Do you think men and women are taught/told different things about purity? If so what? Do you agree?

GG: “I think there is still the narrative with women that you should be in a committed relationship and it sucks because men can’t get pregnant. Anything that happens is your fault and you have to deal with it. Men inflict it and women have to deal with it. There’s a lot of fear. At the end of the day you have to deal with a child, if that’s what comes from it. So many men send dick pics and you don’t see them losing their jobs but if a nude photo of a woman leaks it ruins her life. I think there’s still whole things with men that are patriarchal - that the only way to see a man is to conquer, so they get away with a lot of things sexually and they don’t have to deal with a lot of things sexually either. STD’s effect both male and female but guys can get a woman pregnant and never know he has a kid. It leaves an awful power balance. In order for self-preservation you have to be pure and if you are a woman who is interested in sex you have this whole society telling you not to. It’s so dumb.”

CW: “Yeah, I think there’s a difference in what you’re told. Women are still seen as sexual objects and are told in certain places that you have to get a man or not. You are told certain things about what is good sexually and men are not told that. They are told nothing. They are engrained with - they dick around. They joke around about sex and send photos. They are not told about their sexual role or identity. This all comes with a grain of salt since I am a man.

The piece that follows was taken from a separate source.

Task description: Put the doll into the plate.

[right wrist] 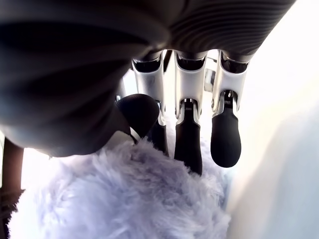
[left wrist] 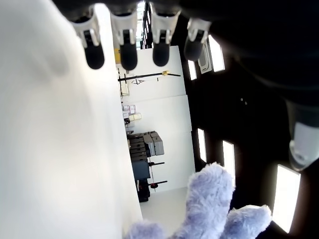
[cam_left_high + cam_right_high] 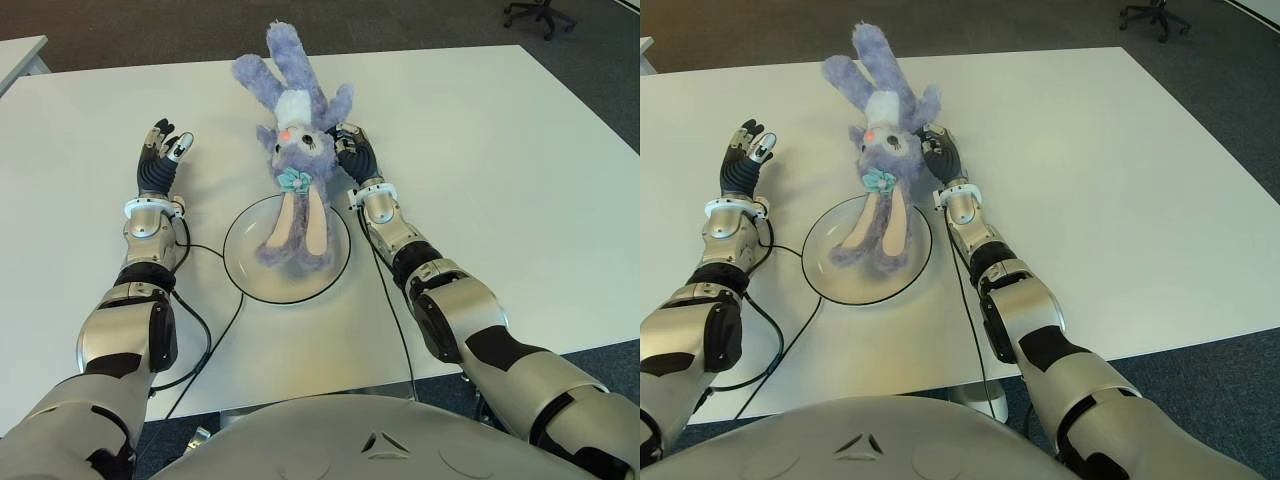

We are not often told how to be seen or how to act. We are not told how to act unless you go to church then everyone is given the base line. In the Bush Era everyone went to high school and was told drinking is bad. Sex is bad and we won’t event tell you about unprotected sex. We won’t even give you a condom and immediately pregnancy was on the rise. That’s when the abortion conversation began. Yes, is my point. Being a man, oh fuck, you have to be tough. Get a good job, take care of your family. Also, don’t wear dresses or eyeliner or make up. These are the pillars that are engrained in us through TV and religion. I think that’s hindered society. America is such a young country and we think it would behoove us to keep out women from conversations and not keep out men from those purity conversations.”

CM: “I think, in a church setting, we’re probably taught the same things - that it’s a gift and wait. But, I think in practice we see this really differently where women are expected to hold to that because your virginity is a gift and if you don’t you’re a whore or a slut. Where men are told these things but they’re not expected to act in the same way women are. If they don’t wait it’s like they’re told good for you champ. I don’t think that’s fair.”

Anything you want to elaborate on or talk about that hasn’t been asked?

GG: “If it’s consensual and it’s not hurting anyone then, you do you.”

CW: “Yes. If you were to ask how do I live purely? I constantly question myself and my biases. I have a formed path that is defined as Casey-ism which is in the sphere of optimistic cosmic nihilism. There are 4 doctrines or rules. The first is: don’t be a dick. Most people follow it. The second: what can you be, then just be. It’s very easy to be and the cynical nihilist will come to me and go what? Number three: do. It’s very easy. Do what? Do anything but don’t be a dick. Number four: everything matters and yet nothing matters. It’s paradoxical - you are a human being and you have a consciousness but nothing matters. You could get struck by a bus so it doesn’t really matter but I’m sure what you’re doing right now does. On a universal point nothing matters and it’s very freeing.”